#### RECORDED DATA

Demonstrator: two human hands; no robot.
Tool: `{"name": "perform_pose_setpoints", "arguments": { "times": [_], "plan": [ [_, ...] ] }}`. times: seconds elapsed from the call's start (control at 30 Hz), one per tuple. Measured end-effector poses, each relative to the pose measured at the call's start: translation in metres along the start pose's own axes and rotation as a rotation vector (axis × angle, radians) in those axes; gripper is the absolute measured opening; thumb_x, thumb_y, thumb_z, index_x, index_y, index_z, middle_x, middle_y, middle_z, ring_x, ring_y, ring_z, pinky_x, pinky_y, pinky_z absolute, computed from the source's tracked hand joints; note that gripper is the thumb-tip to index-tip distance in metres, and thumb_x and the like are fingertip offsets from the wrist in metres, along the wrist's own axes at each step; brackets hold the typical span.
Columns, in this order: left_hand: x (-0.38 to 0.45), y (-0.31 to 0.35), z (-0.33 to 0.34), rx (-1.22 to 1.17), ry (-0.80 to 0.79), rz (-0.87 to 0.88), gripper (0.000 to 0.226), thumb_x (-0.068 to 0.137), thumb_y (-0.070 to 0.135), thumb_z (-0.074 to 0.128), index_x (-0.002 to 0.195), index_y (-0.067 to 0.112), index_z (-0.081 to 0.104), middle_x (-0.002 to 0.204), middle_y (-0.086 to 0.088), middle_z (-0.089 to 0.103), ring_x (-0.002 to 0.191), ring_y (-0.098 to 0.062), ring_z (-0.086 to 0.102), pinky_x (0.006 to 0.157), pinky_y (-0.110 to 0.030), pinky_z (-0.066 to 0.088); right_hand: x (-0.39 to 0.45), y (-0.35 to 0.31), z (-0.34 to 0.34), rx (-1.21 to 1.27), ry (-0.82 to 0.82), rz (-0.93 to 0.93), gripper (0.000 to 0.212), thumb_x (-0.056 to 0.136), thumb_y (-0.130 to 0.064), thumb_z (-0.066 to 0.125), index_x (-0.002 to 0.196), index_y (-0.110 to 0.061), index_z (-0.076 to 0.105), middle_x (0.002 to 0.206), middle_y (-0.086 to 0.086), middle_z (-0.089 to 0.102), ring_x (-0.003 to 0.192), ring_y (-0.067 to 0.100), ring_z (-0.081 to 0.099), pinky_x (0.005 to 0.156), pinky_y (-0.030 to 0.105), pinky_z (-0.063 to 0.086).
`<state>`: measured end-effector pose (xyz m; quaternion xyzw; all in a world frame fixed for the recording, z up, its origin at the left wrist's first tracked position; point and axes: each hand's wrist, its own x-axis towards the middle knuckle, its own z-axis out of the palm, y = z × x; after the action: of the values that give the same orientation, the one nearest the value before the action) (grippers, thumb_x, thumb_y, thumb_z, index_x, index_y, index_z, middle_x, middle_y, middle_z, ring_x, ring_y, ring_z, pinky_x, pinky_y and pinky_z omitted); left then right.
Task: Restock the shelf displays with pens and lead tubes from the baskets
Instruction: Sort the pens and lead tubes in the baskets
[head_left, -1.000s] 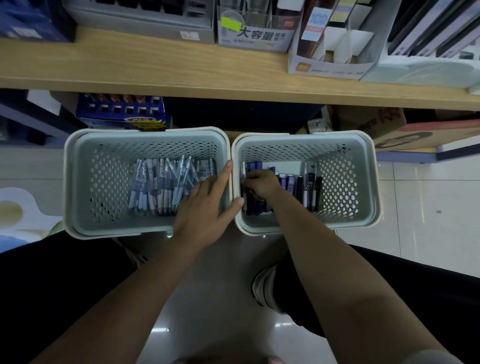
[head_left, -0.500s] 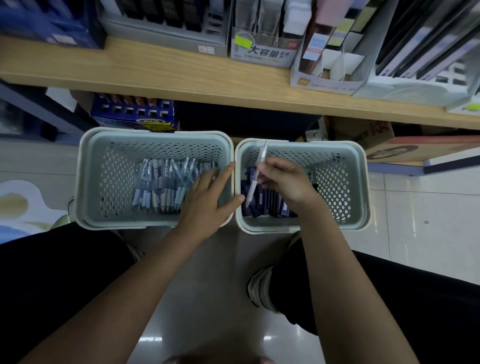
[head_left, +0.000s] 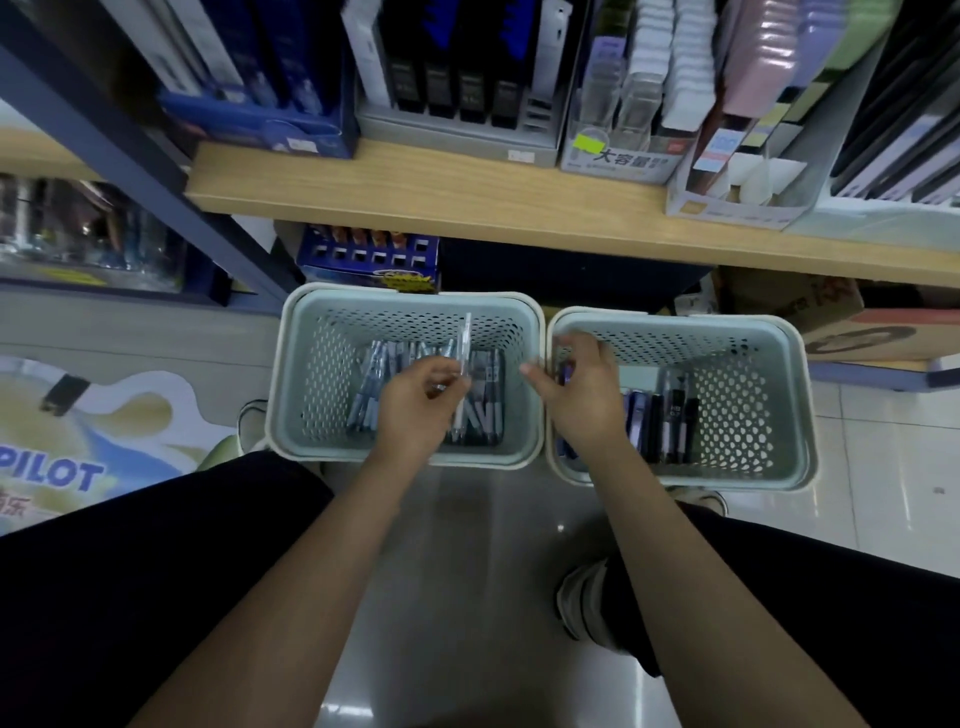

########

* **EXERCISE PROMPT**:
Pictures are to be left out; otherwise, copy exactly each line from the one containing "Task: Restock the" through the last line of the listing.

* **SOLUTION**:
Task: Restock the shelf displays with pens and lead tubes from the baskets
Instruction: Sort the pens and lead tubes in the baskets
[head_left, -1.000s] 
[head_left, -0.500s] 
[head_left, +0.000s] 

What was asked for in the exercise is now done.